陈豪君那边乐颠颠地给女儿发了场馆位置,挂断电话后整个人仿佛年轻了十岁,脸上的胡茬子都少了,他平时在酒桌上三句话离不开老婆孩子,要么是老婆如何贤惠漂亮,零几年那会儿自己兜比脸干净结的婚,婚礼都没办,所以说他媳妇跟了他不是因为钱是因为感情。
朱晓本来就烦,“好好好,是因为感情。”
于是陈豪君又说起了女儿,“其实女孩子眼光挑剔点好,不能随随便便找人就嫁,外面男人坏得很。现在跟你讲这些可能不懂,等以后像我这样有福气中年得女才”
朱·坏男人·晓嘴上应付着陈豪君,实则漫不经心地斜眼打量距离他位置大概四五米左右的裴望星。

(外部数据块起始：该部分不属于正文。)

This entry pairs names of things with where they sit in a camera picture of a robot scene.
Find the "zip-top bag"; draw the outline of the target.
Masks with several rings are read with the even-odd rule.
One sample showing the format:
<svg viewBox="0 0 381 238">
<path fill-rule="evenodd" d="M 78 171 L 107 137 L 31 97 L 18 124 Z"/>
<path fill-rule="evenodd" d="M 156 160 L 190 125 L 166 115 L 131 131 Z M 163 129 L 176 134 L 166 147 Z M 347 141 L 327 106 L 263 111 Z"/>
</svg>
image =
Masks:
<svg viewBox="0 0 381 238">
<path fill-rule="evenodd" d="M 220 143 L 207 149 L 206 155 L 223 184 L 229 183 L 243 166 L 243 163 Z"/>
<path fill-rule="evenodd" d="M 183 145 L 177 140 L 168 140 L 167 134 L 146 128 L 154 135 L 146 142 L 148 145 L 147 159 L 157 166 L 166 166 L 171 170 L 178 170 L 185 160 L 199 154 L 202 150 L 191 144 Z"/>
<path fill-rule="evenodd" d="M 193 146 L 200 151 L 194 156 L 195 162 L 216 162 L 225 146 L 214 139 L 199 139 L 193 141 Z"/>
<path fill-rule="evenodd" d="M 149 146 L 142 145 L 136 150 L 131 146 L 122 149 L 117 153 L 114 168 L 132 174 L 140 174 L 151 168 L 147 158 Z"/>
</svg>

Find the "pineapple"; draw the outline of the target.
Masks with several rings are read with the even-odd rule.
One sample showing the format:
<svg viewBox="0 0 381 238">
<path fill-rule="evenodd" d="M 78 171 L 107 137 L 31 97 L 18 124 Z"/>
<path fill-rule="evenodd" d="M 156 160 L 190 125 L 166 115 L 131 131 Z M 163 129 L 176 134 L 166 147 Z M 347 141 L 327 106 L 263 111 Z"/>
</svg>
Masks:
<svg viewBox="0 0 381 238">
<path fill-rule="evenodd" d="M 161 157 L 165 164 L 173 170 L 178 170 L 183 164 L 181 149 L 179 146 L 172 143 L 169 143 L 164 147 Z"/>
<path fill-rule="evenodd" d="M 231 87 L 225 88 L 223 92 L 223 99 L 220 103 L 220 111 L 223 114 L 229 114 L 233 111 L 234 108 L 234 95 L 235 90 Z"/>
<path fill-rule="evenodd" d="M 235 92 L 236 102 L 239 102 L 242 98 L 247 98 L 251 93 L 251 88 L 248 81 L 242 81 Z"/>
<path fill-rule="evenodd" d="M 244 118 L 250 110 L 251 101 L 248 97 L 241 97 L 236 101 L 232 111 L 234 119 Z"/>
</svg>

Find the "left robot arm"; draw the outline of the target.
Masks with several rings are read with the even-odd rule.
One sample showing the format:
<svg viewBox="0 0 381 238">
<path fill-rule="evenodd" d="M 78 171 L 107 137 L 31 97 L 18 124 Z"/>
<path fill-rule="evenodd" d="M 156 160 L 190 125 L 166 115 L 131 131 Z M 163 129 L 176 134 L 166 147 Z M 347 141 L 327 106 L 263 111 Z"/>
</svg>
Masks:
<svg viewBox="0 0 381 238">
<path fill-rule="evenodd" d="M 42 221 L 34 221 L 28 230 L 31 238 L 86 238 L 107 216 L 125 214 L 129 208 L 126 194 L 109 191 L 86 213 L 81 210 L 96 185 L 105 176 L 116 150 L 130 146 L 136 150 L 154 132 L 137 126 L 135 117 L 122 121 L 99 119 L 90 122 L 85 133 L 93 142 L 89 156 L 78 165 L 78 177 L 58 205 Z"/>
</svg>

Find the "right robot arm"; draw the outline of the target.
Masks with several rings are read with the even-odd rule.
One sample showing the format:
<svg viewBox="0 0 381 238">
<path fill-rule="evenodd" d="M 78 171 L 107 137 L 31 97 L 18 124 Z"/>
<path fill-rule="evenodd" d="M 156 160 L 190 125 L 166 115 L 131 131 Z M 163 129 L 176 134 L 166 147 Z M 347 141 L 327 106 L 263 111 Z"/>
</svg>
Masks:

这家伙微微靠在青铜装饰的墙壁边上借力,看起来尽管虚弱却依旧冷静,像朱晓前前前前前前任很喜欢看的一部电影中的只在宴会上出现的矜贵娇少爷,但那部电影朱晓的前前前任不喜欢,也不允许朱晓喜欢。
朱晓知道裴望星很会演戏。
这张脸曾在镁光灯出现过,从容面对无数镜头,接受采访,在话筒跟前用沉静的声音说出很多不知真假的话,也曾以一种需要被保护的姿态出现在垚水,躲到贺南京身后,装出不敢与人言语,只依赖贺南京,要与他相依为命的神情。
……
这只是b市一个普通的气温偏低的晚上,车流如同血液般在既定车道行驶,川流不息,遍布整个城市,裴望星视线逐渐模糊,他头痛欲裂,身上时冷时热,看着远处的主干道,不知道它们会蜿蜒到哪去。
两辆商务车同时停在场馆大门口,裴望星透过灰色别克的前车窗看到了文芊的脸,小姑娘停下来调整座椅位置,裴望星径直走过去,脚步显得虚浮。
朱晓见人要走,懒得去说一些假惺惺的话,只是在看到另一辆商务用车时表情微变,随后快速看向裴望星的背影。
“daddy,”陈梓乐从另一辆车的副驾驶下来,她穿了一身带亮片的紫色吊带,披着水貂毛外套,衬得肤白貌美,眼波流转。
这着实是朱晓第一次见陈豪君的女儿,该说不说的确漂亮,漂亮到不像是陈豪君的基因能生出来的。
陈豪君在一旁龇牙大笑。
随后,一个穿黑色西装领羊毛大衣的男人锁了车也下来,手里提着与自身完全不搭的小香新款单肩包。
那人声音低沉冷淡地提醒陈梓乐说:“陈小姐,包没拿。”
陈梓乐踩着高跟鞋一颠一颠地跑去拿包,顺便从里面掏出粉饼补妆。
裴望星听到了熟悉的声音,脑中闪过一张摄人心魄的脸,紧绷的弦崩断,他挣扎着掉入呼啸而来的记忆里……
脱离贺南京的照顾已经有不长不短的快一年,连轴转的每一天裴望星都在尝试戒断,然而徒劳无功,无非是捡起地上幸福的碎片刺向自己,四肢百骸都被定死在十字架上。
裴望星清晰地听到自己心跳的那一刻就明白戒断失败了,鼻子发酸,喉间弥漫出一股血腥味儿。
……
“为什么不多穿两件?”陈豪君眉毛拧成八字。
陈梓乐说:“这种带亮片的吊带就得单穿配貂毛,再说了,南京哥车上开了暖空调。”
距离他们不到十米的位置,光线稍稍昏暗些,裴望星觉得难堪,因为设想中的重逢不该是这样。
可能再过半年,也可能要一年,或许更久,他可以等,也愿意等,届时就能以新的身份重新站在贺南京面前,体面的,从容的。
“小裴总。”文芊说自己没开过suv这种车型,车感不好,“要不先送你去杜医生那看看,那边都是大道,好走些。”